Einfamilienhaus Troppmann
haas_architektur - Enns (A) - 2008
Einfamilienhaus Troppmann, Foto: Wolfgang Simlinger

Einfamilienhaus Troppmann

Die Eigenschaft des Baugrundstücks, im Vergleich zum Straßenniveau um 1 ½ m tieferzuliegen, bildete den architektonischen Ansatz: Der Niveauunterschied wurde in die Planung aufgenommen und in der Außenbewegung des Gebäudes sichtbar gemacht.

Da eine Pfosten-Riegelkonstruktion neben zahlreichen anderen Vorteilen auch eine kurze Bauzeiten zulässt, entschieden sich Bauherren und Architekt zugunsten dieser Bauweise. Für den Betrachter sollte der Holzkörper jedoch nur in bestimmten Bereichen in Erscheinung treten: Eine geölte Lärchenschalung mit Rombusquerschnitt, die mit einem anthrazitfarbenen Vlies hinterlegt wurde, bildet hier die finale Oberfläche. Der restliche Baukörper in der Farbe Weiß verputzt bildet so den Kontrast zum Holzkörper.
Das Split-Levelsystem im Erdgeschoss wurde im oberen Bereich mit einer halböffentlichen Nutzung wie Büro, Erschließung, Garage, Waschraum und WC gelöst. Im dem Garten zugewandten Niveau ist der private Wohnraum angeordnet. Durch die Positionierung der Stiege und deren Ablesbarkeit an der Außenhaut fliest der Baukörper in einer Wellenbewegung von der öffentlichen Strasse in den privaten Garten.
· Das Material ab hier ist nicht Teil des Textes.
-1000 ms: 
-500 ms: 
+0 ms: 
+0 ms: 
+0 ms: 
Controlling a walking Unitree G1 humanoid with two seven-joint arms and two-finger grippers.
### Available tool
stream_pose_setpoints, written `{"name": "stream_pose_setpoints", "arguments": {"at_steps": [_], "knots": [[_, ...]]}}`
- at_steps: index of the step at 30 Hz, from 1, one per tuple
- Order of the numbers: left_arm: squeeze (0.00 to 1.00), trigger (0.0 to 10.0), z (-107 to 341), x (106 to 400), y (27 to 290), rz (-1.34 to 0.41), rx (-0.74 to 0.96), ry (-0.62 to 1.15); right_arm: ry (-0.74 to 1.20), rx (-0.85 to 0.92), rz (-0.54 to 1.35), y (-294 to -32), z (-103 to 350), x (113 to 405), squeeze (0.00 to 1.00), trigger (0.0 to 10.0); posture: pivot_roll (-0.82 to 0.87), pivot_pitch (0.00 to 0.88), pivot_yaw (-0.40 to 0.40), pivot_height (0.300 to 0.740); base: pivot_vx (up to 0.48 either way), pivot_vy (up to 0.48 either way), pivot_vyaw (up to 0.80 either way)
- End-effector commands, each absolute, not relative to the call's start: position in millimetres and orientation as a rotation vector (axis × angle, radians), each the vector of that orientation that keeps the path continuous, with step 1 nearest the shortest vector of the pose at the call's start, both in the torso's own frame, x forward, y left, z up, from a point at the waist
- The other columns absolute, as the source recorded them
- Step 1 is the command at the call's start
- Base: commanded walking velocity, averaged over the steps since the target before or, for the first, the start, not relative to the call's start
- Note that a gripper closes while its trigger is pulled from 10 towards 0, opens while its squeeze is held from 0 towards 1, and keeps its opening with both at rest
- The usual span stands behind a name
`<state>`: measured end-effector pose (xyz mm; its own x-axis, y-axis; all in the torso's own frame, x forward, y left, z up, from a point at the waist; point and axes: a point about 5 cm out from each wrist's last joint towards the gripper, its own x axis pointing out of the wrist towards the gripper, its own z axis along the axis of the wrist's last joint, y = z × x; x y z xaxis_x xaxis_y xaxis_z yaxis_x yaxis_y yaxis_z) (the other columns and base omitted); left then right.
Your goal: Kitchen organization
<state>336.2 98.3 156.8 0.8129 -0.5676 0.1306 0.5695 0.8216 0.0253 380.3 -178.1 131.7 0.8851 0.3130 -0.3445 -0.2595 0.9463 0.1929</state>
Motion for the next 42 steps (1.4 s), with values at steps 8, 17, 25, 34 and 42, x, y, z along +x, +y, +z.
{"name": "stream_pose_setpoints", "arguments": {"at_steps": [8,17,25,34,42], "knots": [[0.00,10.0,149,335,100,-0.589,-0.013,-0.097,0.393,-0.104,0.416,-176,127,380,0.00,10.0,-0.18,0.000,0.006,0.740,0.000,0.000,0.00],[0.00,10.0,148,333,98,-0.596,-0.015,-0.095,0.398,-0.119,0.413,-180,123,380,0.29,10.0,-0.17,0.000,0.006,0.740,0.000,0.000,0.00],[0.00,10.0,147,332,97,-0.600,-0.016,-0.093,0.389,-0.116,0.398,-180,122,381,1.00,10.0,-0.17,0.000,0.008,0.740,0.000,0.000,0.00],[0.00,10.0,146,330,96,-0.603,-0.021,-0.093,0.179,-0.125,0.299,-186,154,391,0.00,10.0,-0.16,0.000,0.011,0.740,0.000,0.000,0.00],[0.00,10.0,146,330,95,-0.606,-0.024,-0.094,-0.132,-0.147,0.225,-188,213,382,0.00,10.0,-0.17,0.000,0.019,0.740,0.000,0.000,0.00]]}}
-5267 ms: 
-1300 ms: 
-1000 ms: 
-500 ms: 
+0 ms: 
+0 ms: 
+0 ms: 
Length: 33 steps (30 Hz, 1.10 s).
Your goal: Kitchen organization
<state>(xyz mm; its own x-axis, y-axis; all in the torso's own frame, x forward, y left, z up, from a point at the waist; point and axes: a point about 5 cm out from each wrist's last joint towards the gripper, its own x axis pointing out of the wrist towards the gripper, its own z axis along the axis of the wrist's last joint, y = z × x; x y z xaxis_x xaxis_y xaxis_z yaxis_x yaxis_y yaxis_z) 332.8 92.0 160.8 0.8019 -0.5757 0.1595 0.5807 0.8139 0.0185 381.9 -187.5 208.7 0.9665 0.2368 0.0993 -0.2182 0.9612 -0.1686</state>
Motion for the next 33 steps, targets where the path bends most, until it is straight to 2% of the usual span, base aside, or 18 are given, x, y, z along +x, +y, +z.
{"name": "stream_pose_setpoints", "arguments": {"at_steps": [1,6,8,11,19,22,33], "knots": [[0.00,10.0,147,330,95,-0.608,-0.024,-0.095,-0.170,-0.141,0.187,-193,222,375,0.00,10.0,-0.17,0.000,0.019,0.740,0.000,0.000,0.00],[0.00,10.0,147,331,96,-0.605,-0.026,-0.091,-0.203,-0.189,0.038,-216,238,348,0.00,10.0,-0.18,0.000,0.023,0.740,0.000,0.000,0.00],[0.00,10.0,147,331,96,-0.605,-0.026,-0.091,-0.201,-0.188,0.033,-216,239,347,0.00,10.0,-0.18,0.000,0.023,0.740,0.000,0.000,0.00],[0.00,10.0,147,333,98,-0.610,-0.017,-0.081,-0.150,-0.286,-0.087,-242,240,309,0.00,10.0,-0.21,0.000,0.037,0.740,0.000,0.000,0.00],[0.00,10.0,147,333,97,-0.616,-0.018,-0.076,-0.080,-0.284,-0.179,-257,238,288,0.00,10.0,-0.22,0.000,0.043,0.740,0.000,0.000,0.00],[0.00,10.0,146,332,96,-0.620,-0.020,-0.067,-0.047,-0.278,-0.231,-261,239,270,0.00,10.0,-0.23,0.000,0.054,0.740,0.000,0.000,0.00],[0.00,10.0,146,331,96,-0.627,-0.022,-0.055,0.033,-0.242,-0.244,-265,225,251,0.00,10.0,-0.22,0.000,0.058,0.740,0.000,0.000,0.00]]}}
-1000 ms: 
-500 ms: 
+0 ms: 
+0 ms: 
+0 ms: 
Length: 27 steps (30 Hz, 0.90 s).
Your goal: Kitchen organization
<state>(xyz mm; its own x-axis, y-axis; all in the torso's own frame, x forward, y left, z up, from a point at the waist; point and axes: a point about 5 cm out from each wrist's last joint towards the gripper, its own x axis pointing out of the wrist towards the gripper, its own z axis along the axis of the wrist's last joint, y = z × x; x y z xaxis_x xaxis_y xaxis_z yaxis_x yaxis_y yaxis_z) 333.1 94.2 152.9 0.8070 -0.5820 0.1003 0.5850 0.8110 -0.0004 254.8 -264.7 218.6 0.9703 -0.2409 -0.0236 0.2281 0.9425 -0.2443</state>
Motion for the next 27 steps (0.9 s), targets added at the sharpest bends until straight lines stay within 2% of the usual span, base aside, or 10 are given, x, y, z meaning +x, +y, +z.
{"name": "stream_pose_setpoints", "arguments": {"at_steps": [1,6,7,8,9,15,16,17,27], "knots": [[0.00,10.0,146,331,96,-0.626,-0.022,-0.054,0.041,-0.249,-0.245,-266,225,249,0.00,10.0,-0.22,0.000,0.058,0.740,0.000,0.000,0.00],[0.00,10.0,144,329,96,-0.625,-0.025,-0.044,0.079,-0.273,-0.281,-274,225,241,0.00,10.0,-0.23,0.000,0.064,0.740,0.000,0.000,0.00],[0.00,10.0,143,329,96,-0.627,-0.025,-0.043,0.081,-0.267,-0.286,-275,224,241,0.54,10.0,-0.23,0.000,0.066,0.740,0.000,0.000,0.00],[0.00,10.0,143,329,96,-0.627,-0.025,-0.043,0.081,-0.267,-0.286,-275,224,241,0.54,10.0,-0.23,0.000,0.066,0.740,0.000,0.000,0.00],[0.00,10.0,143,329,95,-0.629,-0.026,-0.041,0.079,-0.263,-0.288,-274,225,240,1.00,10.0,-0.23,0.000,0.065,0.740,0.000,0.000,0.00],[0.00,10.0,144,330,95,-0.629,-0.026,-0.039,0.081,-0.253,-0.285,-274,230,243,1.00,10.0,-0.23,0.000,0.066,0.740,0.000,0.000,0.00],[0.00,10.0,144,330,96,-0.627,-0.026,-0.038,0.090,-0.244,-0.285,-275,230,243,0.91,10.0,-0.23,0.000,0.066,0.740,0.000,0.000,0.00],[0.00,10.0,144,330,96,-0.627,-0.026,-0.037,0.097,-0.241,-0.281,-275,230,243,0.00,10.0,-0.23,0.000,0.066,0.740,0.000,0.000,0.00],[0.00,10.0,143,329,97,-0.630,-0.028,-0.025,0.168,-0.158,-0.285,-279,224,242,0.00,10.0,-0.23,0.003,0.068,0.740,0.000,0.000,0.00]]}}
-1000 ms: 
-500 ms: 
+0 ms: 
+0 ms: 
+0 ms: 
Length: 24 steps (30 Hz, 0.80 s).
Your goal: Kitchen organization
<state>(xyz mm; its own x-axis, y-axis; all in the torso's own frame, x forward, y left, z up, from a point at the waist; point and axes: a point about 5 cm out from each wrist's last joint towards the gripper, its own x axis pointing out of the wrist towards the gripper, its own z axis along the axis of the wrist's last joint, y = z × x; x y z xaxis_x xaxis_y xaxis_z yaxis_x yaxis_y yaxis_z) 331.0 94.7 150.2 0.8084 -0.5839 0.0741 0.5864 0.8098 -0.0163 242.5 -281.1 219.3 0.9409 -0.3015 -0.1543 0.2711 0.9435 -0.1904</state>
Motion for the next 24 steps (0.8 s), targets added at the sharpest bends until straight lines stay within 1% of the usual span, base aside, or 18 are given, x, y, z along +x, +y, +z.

Nord- und ostseitig zeigt sich das Haus als kompakter, geschlossener Baukörper, südseitig öffnet sich das Gebäude im Obergeschoß durch die Terrasse mit Blick in Richtung des Ennser Stadtturms, und im Erdgeschoß in Richtung Pool. Um Wetterunabhängig im Freien sitzen zu können, wurde das Obergeschoß über den Wohnraum hinausgezogen und bildet so eine geräumige, geschützte Sitzmulde. Die großzügigen Glasöffnungen und Terrassen schaffen ein Gefühl des Wohnens mit der Natur.